*ABOUT THIS TASK*. Show every line of the data that includes the word "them".

*Records excerpted from a collection*.

========================================================================

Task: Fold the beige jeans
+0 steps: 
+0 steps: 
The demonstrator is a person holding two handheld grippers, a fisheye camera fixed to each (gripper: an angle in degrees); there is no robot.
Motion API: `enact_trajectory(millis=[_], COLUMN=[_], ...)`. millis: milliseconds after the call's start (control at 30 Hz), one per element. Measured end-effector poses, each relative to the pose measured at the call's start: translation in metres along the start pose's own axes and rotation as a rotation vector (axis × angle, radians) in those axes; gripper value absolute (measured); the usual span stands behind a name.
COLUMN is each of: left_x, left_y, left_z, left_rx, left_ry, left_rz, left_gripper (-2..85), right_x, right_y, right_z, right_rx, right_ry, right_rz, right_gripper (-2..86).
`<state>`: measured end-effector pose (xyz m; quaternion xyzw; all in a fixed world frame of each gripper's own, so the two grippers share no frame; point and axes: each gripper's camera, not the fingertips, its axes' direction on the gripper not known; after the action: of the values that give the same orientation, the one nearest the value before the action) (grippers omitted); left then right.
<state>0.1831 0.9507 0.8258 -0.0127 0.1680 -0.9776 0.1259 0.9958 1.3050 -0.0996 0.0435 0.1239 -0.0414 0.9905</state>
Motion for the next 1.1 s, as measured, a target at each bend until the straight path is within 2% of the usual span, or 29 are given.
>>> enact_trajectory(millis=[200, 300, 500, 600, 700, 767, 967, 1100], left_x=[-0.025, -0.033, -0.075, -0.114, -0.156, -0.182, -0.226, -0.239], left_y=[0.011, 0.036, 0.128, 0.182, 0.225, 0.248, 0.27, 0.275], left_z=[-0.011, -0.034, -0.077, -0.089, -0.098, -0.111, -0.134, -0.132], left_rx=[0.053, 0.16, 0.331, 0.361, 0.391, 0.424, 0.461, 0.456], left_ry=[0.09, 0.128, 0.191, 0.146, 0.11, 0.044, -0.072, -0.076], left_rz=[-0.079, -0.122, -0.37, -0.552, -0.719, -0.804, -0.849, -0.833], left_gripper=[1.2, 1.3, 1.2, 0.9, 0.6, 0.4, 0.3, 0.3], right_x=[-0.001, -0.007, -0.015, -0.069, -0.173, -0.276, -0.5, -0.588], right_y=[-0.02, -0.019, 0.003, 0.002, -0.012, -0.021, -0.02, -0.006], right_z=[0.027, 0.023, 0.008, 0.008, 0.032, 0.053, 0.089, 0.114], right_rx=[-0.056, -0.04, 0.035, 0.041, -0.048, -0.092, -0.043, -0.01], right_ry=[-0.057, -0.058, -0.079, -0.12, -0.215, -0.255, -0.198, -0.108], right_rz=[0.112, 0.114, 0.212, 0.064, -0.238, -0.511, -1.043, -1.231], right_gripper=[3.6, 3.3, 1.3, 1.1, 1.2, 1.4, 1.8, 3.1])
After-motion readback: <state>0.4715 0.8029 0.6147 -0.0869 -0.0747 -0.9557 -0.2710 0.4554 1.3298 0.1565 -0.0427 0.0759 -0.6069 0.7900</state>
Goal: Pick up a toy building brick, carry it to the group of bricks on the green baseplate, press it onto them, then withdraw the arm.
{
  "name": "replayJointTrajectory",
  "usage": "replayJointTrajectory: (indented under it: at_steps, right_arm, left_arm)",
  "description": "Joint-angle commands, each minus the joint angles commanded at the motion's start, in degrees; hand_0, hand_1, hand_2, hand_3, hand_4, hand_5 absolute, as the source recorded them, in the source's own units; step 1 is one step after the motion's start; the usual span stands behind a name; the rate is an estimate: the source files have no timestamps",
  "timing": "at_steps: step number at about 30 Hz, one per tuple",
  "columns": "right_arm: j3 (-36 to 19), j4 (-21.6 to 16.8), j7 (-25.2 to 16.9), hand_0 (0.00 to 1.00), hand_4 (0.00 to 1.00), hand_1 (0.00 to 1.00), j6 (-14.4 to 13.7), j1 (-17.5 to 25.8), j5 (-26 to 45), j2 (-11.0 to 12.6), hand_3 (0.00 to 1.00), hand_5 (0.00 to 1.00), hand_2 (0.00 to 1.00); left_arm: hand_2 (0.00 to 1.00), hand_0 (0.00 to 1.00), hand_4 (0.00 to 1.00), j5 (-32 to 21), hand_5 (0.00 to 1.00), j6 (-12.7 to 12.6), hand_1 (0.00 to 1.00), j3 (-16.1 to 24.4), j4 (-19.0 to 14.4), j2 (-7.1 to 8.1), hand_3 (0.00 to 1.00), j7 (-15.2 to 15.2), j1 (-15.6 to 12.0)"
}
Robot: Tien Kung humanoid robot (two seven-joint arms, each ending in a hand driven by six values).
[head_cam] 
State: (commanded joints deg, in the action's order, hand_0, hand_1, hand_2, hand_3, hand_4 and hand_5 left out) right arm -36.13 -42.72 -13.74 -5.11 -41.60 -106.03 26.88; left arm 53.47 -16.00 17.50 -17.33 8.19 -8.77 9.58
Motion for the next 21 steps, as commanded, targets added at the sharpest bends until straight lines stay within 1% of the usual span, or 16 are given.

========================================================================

*ANSWER TO THE PROBLEM*.
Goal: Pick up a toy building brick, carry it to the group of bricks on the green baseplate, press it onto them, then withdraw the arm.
  "description": "Joint-angle commands, each minus the joint angles commanded at the motion's start, in degrees; hand_0, hand_1, hand_2, hand_3, hand_4, hand_5 absolute, as the source recorded them, in the source's own units; step 1 is one step after the motion's start; the usual span stands behind a name; the rate is an estimate: the source files have no timestamps",

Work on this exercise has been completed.